Оля вздрогнула, словно очнувшись. Ее глаза медленно нашли конверт. «Да. Днем». Она не стала его брать. Просто смотрела на него, будто этот простой бумажный прямоугольник был миной замедленного действия.
«Все нормально?» – он знал, что вопрос глупый. Если бы все было нормально, она бы не сидела так, будто каменная.
Она наконец подняла на него глаза. В них не было слез, не было гнева. Была какая-то пугающая пустота. «Мама пишет… что соседка, тетя Люба, умерла. Инсульт». Она сделала паузу, проглотила комок в горле. «И… и что мне давно надо приехать. Разобрать старые вещи на чердаке. Пока она, мама, еще… пока еще может помочь». Последние слова она произнесла с горьковатой интонацией, которую Сергей хорошо знал. Там было и «видишь, как я страдаю?», и «ты никогда не приезжаешь», и вечное «время уходит».
Сергей молчал. Что можно сказать? «Соболезную» о чужой тете Любе? «Поезжай» – зная, как мучительна для Оли каждая поездка в тот дом, полный призраков детства? «Не езди» – и чувствовать себя виноватым?
«Когда похороны?» – спросил он практично, пытаясь найти хоть какую-то опору в бытовых деталях.
«В субботу. Уже завтра». Она отвела взгляд обратно к конверту. «Я… я не знаю, смогу ли поехать. Работа…» Голос ее дрогнул. Это была отговорка, и они оба это понимали. Работу можно было отложить. Дело было не в работе. Дело было в том чердаке, в тех «старых вещах», которые наверняка включали в себя школьные тетради, фотографии отца, которого она почти не помнила, и все те невыплаканные слезы, которые Оля годами запирала где-то глубоко внутри.
«Тебе помочь?» – предложил Сергей осторожно. «Может, съездить вместе?»
Она резко подняла голову.
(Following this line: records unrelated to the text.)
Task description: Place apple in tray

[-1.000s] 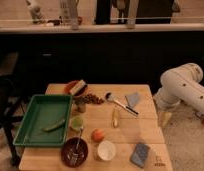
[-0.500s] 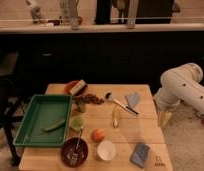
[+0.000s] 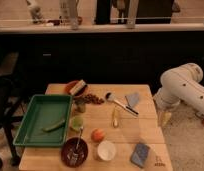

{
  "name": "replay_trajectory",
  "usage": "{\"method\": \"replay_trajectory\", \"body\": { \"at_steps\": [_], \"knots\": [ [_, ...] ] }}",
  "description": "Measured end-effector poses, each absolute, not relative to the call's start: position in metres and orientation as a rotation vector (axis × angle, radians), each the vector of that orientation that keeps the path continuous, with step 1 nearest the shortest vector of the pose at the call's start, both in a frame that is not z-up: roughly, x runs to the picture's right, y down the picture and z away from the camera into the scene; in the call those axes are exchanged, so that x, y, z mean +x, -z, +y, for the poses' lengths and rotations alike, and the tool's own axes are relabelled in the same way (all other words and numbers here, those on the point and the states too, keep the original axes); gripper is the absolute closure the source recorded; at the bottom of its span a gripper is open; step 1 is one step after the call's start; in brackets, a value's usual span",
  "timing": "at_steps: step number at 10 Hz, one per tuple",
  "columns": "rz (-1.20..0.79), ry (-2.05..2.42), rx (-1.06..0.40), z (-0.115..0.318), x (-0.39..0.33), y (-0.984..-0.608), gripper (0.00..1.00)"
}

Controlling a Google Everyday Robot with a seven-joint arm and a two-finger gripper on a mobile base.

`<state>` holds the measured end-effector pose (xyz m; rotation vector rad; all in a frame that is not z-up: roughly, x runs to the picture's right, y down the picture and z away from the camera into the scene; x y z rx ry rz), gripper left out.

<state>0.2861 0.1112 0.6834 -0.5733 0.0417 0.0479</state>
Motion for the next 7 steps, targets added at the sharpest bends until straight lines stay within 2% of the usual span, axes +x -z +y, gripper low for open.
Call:
{"method": "replay_trajectory", "body": {
  "at_steps": [5,7],
  "knots": [
    [0.030,-0.024,-0.568,0.111,0.284,-0.682,0.20],
    [-0.010,0.096,-0.576,0.116,0.263,-0.682,0.20]
  ]
}}
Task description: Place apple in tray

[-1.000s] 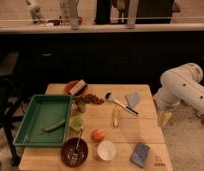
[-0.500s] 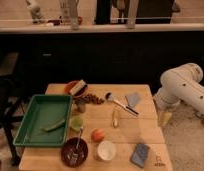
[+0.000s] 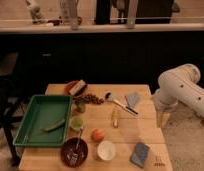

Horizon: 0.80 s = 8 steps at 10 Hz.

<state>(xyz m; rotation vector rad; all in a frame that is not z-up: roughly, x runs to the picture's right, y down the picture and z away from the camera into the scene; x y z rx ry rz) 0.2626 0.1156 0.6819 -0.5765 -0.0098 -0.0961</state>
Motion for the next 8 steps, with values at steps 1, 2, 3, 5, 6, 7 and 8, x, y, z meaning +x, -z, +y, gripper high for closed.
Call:
{"method": "replay_trajectory", "body": {
  "at_steps": [1,2,3,5,6,7,8],
  "knots": [
    [-0.034,0.168,-0.583,0.119,0.243,-0.682,0.20],
    [-0.052,0.228,-0.587,0.121,0.225,-0.682,0.20],
    [-0.076,0.304,-0.592,0.125,0.200,-0.682,0.20],
    [-0.131,0.474,-0.600,0.136,0.153,-0.681,0.20],
    [-0.167,0.574,-0.603,0.143,0.134,-0.680,0.20],
    [-0.207,0.674,-0.604,0.152,0.117,-0.677,0.20],
    [-0.244,0.753,-0.598,0.160,0.105,-0.674,0.20]
  ]
}}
В ее глазах мелькнуло что-то похожее на панику. «Нет!» – вырвалось у нее громче, чем она, видимо, хотела. Она сжала губы, сгладила интонацию. «Спасибо. Не надо. Я… я сама разберусь. Мне нужно подумать».
Она встала, резким движением схватила конверт со стола. «Я пойду… приму душ». И быстро вышла из комнаты, не глядя на него.
Сергей остался сидеть в кресле. Телевизор продолжал бубнить веселой бессмыслицей. Смех за кадром звучал издевкой. Он смотрел на пустое место на диване, где только что сидела его жена. Он чувствовал ее боль, ее страх, эту пропасть, которая внезапно разверзлась между ними из-за простого письма из деревни. Он хотел ее обнять, сказать что-то, что снимет эту каменную маску, растопит лед. Но он боялся. Боялся, что его прикосновение сейчас будет неловким, слова – фальшивыми. Боялся, что она оттолкнет, и тогда трещина станет шире.